--- Given information ---

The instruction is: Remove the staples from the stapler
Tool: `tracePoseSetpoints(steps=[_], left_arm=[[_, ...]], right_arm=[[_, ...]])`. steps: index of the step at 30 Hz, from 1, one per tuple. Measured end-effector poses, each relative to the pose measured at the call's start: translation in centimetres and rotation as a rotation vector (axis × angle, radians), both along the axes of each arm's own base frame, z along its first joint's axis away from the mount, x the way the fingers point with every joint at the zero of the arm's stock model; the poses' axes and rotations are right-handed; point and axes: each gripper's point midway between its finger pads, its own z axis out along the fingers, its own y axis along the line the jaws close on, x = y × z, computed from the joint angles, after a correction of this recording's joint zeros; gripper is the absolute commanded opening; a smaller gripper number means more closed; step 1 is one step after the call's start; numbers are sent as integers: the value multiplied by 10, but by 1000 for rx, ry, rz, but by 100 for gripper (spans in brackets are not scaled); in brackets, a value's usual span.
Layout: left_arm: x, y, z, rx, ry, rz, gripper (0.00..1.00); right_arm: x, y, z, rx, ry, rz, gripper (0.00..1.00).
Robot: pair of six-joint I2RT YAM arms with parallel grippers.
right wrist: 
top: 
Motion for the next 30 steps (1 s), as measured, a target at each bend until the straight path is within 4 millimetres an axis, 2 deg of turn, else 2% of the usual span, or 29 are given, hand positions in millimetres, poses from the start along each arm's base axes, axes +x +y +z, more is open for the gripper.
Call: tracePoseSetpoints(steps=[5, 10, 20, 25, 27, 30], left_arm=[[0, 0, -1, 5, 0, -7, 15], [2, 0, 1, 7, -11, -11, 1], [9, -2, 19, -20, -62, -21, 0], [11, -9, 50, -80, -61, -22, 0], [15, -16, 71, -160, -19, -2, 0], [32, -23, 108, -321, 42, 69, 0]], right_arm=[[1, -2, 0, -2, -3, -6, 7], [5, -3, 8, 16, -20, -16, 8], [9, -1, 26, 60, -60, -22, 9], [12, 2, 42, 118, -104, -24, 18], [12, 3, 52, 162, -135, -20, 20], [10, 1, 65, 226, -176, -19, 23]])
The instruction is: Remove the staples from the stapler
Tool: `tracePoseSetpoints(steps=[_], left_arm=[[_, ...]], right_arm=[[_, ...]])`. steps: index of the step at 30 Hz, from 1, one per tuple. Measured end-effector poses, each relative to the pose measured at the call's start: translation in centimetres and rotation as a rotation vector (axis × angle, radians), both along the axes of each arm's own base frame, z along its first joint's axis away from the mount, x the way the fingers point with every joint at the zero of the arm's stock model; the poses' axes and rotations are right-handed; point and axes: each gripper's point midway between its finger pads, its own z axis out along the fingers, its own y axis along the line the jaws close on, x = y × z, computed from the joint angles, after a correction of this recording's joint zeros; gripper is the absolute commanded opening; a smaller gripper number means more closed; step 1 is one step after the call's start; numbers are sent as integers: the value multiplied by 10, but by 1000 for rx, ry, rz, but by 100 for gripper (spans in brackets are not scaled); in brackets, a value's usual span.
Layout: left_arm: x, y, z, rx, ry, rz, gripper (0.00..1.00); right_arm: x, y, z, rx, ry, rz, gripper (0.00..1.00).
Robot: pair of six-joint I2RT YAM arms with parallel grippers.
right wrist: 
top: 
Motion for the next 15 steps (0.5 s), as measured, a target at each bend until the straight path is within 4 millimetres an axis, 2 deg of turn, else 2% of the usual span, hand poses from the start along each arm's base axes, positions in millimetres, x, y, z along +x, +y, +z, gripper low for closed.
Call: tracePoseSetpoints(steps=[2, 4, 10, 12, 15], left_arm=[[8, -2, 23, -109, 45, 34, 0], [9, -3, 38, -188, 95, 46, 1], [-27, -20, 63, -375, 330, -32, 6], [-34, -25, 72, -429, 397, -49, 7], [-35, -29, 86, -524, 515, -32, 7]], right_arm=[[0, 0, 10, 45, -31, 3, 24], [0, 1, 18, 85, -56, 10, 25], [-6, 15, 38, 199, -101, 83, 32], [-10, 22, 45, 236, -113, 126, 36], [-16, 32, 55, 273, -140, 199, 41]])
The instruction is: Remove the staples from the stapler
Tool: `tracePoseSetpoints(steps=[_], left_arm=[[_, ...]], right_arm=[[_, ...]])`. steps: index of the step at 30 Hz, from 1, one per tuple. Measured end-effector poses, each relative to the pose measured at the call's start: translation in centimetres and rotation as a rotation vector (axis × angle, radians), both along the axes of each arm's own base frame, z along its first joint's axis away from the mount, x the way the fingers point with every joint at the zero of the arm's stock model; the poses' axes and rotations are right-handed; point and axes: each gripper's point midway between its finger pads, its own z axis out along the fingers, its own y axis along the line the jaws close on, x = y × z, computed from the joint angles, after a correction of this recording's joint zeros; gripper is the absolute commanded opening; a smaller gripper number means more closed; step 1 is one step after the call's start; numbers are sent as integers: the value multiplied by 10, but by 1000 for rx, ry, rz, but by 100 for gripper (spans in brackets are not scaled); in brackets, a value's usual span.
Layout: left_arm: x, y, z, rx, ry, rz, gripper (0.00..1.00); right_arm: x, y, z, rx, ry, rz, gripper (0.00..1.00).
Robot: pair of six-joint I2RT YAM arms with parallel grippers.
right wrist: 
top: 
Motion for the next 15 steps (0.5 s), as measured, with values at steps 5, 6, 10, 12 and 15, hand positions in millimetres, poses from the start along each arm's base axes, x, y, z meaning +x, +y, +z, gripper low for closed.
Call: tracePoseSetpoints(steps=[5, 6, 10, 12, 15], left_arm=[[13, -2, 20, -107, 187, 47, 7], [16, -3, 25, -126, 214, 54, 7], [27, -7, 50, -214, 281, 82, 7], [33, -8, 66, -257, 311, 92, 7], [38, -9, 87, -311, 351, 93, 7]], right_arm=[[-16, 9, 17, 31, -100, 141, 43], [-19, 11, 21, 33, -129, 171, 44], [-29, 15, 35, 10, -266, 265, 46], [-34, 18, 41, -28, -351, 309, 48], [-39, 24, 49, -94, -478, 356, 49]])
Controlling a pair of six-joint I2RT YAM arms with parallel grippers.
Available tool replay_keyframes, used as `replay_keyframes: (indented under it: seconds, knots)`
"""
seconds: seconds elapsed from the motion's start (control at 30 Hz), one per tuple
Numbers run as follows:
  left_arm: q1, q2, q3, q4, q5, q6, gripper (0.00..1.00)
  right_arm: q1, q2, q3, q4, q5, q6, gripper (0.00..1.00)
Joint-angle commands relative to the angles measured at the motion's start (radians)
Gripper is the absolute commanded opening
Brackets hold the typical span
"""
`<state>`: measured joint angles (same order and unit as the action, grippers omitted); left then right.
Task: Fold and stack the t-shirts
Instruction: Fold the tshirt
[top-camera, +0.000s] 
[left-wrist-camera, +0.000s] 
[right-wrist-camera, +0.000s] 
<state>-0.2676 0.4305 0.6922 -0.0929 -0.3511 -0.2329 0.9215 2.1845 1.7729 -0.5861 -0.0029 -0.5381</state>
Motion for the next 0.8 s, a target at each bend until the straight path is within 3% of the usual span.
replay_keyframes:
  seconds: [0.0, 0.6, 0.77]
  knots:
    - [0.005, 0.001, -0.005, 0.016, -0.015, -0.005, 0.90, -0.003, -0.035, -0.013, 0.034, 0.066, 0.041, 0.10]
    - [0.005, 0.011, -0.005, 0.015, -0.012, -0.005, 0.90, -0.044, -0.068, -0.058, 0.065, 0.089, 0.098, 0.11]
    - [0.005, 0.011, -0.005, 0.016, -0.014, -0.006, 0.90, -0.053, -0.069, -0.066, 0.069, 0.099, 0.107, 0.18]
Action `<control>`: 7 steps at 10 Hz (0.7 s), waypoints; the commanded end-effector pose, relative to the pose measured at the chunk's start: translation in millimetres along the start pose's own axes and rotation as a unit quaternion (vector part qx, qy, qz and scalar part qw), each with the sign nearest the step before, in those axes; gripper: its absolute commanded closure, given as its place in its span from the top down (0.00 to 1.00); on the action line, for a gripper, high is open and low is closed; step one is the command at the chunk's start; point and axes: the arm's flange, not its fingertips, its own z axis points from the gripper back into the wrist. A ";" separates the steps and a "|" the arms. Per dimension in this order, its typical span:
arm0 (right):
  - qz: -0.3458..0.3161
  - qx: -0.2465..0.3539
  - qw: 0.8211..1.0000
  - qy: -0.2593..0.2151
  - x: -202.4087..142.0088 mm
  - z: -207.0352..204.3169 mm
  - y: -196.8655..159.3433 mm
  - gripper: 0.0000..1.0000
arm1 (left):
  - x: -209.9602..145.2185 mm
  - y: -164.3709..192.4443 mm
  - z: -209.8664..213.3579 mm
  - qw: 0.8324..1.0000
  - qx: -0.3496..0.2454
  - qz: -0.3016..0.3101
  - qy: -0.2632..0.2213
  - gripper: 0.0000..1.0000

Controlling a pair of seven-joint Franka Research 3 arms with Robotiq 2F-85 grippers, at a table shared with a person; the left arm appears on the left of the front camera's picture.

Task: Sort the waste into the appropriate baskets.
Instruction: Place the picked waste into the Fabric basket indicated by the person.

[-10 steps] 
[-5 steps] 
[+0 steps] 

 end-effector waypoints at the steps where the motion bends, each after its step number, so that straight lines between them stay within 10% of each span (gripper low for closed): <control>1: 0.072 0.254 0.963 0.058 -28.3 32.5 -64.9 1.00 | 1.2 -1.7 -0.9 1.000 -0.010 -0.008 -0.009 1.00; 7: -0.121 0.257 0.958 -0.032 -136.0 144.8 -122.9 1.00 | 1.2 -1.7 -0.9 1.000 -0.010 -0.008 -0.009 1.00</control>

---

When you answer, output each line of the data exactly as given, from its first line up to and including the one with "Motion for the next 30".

◆ **Expected output**:
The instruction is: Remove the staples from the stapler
Tool: `tracePoseSetpoints(steps=[_], left_arm=[[_, ...]], right_arm=[[_, ...]])`. steps: index of the step at 30 Hz, from 1, one per tuple. Measured end-effector poses, each relative to the pose measured at the call's start: translation in centimetres and rotation as a rotation vector (axis × angle, radians), both along the axes of each arm's own base frame, z along its first joint's axis away from the mount, x the way the fingers point with every joint at the zero of the arm's stock model; the poses' axes and rotations are right-handed; point and axes: each gripper's point midway between its finger pads, its own z axis out along the fingers, its own y axis along the line the jaws close on, x = y × z, computed from the joint angles, after a correction of this recording's joint zeros; gripper is the absolute commanded opening; a smaller gripper number means more closed; step 1 is one step after the call's start; numbers are sent as integers: the value multiplied by 10, but by 1000 for rx, ry, rz, but by 100 for gripper (spans in brackets are not scaled); in brackets, a value's usual span.
Layout: left_arm: x, y, z, rx, ry, rz, gripper (0.00..1.00); right_arm: x, y, z, rx, ry, rz, gripper (0.00..1.00).
Robot: pair of six-joint I2RT YAM arms with parallel grippers.
right wrist: 
top: 
Motion for the next 30 steps (1 s), as measured, a target at each bend until the straight path is within 4 millimetres an axis, 2 deg of turn, else 2% of the usual span, or 29 are given, hand positions in millimetres, poses from the start along each arm's base axes, axes +x +y +z, more is open for the gripper.

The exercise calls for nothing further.